EXTRACTED INFORMATION:
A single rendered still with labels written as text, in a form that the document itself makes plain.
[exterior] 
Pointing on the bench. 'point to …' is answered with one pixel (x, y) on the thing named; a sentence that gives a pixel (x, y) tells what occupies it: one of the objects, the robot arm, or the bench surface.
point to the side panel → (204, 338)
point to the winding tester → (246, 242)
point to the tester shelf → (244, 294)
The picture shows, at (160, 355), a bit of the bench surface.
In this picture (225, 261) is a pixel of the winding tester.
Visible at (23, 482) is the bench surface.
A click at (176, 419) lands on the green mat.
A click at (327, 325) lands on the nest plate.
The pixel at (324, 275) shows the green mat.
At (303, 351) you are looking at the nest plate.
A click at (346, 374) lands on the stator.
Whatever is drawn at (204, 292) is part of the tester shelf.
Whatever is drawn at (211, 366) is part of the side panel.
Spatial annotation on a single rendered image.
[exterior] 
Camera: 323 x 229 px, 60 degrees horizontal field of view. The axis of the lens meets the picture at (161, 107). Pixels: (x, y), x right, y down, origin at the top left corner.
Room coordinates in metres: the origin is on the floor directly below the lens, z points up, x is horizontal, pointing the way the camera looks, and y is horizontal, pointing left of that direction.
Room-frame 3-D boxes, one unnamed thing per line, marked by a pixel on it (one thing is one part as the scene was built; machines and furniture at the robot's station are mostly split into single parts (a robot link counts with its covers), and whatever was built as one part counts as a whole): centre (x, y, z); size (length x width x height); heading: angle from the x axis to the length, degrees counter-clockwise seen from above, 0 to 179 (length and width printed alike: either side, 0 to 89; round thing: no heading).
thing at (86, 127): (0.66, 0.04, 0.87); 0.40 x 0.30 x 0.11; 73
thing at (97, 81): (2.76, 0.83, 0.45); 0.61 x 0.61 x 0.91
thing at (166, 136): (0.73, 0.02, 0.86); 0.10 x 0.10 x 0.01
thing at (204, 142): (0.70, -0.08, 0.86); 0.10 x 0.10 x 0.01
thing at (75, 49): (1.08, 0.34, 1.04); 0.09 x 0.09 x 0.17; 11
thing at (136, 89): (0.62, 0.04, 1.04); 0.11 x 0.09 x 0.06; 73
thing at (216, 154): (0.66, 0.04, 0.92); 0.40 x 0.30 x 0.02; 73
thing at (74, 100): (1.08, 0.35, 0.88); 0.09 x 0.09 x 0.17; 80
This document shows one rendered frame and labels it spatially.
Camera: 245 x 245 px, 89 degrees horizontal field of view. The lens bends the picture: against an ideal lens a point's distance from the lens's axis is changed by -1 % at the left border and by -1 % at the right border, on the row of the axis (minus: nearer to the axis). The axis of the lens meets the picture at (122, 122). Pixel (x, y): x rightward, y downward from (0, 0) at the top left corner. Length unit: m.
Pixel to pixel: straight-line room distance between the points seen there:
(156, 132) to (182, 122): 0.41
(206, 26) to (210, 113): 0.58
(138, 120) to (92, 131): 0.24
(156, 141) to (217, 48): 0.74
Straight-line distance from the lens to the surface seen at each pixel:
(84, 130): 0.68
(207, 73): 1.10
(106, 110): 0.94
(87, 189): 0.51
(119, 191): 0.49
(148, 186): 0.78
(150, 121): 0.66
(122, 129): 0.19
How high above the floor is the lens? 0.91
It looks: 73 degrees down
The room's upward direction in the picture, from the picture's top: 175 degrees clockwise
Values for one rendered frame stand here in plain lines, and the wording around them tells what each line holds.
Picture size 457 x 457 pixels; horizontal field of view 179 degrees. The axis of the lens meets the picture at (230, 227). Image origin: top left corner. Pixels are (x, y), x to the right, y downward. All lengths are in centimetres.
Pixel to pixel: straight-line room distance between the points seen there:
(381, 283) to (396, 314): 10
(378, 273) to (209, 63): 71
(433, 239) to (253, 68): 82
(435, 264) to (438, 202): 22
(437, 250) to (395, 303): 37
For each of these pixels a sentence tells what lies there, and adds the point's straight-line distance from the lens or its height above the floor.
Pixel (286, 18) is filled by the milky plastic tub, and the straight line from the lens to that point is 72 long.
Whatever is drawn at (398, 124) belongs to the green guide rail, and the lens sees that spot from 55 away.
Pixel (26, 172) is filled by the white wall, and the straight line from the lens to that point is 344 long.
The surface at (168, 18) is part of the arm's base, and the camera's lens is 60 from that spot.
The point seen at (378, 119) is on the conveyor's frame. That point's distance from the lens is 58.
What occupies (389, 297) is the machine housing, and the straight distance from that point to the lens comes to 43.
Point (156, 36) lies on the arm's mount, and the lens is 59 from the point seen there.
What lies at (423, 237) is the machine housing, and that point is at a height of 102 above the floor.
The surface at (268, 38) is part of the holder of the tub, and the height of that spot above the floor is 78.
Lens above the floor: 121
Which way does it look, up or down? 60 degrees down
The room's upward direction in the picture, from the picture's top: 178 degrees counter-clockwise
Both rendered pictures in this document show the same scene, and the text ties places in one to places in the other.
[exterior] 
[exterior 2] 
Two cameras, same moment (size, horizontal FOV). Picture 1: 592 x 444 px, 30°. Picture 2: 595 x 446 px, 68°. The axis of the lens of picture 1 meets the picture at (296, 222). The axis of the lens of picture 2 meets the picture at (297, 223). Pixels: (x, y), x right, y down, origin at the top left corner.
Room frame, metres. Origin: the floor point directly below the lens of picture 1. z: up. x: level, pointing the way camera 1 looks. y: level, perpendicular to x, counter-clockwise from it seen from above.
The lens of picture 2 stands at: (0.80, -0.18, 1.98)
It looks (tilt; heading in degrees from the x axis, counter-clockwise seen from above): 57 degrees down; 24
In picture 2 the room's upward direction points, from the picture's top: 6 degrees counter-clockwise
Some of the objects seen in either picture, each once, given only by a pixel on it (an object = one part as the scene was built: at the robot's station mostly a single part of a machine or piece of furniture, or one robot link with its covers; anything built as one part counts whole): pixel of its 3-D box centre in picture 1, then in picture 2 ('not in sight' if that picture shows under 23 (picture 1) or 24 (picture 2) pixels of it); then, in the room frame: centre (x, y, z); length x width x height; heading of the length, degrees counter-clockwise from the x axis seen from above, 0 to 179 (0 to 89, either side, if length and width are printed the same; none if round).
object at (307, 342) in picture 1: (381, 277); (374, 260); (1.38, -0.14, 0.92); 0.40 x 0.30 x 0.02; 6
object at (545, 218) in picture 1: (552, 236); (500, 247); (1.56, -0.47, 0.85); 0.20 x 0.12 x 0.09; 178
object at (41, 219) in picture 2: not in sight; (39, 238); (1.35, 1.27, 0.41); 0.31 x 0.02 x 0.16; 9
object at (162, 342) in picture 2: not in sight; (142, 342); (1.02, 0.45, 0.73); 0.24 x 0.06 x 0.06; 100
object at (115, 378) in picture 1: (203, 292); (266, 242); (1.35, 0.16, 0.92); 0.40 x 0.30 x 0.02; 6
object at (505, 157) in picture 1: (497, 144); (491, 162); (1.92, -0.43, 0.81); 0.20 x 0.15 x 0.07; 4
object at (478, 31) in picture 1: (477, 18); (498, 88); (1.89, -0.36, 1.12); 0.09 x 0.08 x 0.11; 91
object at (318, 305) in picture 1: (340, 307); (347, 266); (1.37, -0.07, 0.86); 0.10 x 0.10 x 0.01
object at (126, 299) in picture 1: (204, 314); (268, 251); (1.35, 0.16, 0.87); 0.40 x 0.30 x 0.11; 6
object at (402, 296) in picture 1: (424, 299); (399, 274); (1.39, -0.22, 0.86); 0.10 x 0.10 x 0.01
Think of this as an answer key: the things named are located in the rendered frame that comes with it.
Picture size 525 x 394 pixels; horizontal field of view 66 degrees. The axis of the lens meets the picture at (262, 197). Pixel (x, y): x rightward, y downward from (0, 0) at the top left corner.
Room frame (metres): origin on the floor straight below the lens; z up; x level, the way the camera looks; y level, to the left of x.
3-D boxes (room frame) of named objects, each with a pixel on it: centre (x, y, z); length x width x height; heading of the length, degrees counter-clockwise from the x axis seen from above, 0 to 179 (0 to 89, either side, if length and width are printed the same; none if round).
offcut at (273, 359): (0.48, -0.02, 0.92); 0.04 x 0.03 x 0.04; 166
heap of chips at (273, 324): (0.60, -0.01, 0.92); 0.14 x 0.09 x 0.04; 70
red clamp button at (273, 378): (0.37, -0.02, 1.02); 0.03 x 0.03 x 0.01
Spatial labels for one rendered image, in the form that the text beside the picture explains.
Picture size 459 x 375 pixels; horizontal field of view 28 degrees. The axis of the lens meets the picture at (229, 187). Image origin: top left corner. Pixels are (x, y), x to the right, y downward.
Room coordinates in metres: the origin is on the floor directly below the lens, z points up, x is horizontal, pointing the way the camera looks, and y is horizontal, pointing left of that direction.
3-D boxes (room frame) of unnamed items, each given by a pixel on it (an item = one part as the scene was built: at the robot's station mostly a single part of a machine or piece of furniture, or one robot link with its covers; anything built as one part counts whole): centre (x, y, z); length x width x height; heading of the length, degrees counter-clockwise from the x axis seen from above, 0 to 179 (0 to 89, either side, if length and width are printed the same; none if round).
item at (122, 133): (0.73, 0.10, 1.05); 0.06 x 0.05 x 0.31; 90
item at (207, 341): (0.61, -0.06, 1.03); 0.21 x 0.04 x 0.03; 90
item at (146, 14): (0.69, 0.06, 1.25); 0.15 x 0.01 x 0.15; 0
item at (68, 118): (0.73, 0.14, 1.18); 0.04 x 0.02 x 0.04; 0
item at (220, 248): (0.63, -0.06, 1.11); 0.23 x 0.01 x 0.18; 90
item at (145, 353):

ACTION ITEM: Above are some lines. Repeat exactly, and only, those from the line that has "thing at (166, 136): (0.73, 0.02, 0.86);" through the line that has "This document shows".

ANSWER:
thing at (166, 136): (0.73, 0.02, 0.86); 0.10 x 0.10 x 0.01
thing at (204, 142): (0.70, -0.08, 0.86); 0.10 x 0.10 x 0.01
thing at (75, 49): (1.08, 0.34, 1.04); 0.09 x 0.09 x 0.17; 11
thing at (136, 89): (0.62, 0.04, 1.04); 0.11 x 0.09 x 0.06; 73
thing at (216, 154): (0.66, 0.04, 0.92); 0.40 x 0.30 x 0.02; 73
thing at (74, 100): (1.08, 0.35, 0.88); 0.09 x 0.09 x 0.17; 80
This document shows one rendered frame and labels it spatially.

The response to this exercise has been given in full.